*EXERCISE DIRECTIONS*.
Only the lines from the one with "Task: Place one" to the end of the listing below should be set down, exactly as written and without any pictures.

((

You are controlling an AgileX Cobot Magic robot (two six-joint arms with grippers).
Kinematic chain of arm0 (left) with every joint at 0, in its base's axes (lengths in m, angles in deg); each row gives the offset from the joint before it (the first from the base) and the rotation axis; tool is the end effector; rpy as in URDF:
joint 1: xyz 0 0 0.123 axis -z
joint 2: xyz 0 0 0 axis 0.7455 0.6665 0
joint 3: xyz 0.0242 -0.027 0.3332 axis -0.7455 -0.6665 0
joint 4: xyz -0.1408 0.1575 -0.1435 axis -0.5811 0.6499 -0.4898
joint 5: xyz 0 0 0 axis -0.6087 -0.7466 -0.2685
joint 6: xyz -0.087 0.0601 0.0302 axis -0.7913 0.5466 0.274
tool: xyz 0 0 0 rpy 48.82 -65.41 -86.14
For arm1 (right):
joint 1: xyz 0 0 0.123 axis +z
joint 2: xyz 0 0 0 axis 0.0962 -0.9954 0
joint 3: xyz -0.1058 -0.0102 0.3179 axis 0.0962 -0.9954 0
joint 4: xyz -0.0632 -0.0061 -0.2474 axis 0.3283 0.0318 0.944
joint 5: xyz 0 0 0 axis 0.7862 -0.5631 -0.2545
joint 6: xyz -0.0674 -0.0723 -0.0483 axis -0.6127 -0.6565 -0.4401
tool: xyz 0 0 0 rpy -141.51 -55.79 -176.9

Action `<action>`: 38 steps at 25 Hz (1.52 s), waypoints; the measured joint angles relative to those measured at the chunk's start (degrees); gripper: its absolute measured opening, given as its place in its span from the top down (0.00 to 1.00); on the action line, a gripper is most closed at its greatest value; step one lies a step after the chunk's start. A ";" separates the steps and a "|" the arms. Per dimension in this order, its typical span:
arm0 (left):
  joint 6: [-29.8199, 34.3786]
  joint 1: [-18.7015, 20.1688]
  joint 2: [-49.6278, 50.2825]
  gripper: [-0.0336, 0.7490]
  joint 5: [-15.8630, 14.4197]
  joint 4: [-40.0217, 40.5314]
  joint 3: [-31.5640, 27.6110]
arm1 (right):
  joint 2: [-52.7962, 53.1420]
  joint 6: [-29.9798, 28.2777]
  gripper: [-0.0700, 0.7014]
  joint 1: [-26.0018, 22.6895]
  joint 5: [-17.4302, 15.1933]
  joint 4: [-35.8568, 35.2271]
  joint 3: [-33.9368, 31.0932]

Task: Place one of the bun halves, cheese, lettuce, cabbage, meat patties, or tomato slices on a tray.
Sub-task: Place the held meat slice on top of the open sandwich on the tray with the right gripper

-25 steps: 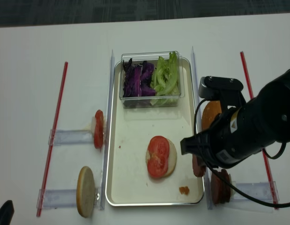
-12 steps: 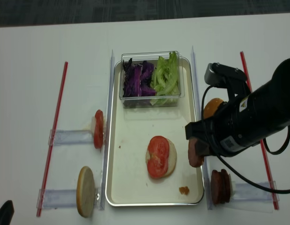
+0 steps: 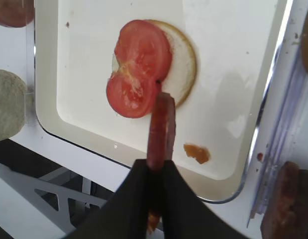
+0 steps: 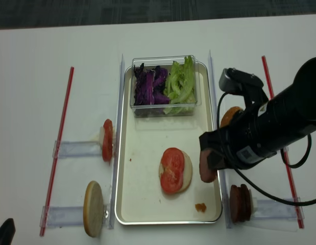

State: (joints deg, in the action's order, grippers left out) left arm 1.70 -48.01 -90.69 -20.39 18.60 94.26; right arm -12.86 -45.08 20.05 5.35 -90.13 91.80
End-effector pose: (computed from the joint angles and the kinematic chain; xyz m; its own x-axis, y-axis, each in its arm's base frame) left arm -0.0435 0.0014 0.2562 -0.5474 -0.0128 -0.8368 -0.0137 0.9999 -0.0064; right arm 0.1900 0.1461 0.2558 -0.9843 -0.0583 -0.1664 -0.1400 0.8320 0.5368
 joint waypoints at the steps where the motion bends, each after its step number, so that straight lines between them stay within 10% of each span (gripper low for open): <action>1: 0.00 0.00 0.00 0.43 0.00 0.00 0.00 | -0.92 -0.81 0.82 0.00 0.00 -1.24 0.00; 38: 0.00 0.00 0.00 0.43 0.00 0.00 0.00 | -14.89 -33.15 0.82 0.00 -0.33 -31.43 0.00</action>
State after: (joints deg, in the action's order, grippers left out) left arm 1.70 -48.01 -90.69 -20.39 18.60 94.26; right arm -27.75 -78.23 20.05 5.02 -121.56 91.80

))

*WRITTEN SOLUTION*.
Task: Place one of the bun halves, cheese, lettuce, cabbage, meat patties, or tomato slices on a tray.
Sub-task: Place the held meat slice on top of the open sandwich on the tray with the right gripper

-25 steps: 
-12 steps: 
+0 steps: 
+0 steps: 

State: (joints deg, in the action's order, grippers left out) left arm 1.70 -48.01 -90.69 -20.39 18.60 94.26; right arm -12.86 -45.08 20.05 5.35 -90.13 91.80
End-effector pose: (computed from the joint angles and the kinematic chain; xyz m; its own x-axis, y-axis, each in its arm's base frame) left arm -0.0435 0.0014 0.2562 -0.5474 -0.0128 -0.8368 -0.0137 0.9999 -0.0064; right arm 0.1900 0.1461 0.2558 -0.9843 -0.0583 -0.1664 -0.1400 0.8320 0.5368
 joint waypoints at the steps where the motion bends, each after its step number, so that straight lines between them stay within 10% of each span (gripper low for open): <action>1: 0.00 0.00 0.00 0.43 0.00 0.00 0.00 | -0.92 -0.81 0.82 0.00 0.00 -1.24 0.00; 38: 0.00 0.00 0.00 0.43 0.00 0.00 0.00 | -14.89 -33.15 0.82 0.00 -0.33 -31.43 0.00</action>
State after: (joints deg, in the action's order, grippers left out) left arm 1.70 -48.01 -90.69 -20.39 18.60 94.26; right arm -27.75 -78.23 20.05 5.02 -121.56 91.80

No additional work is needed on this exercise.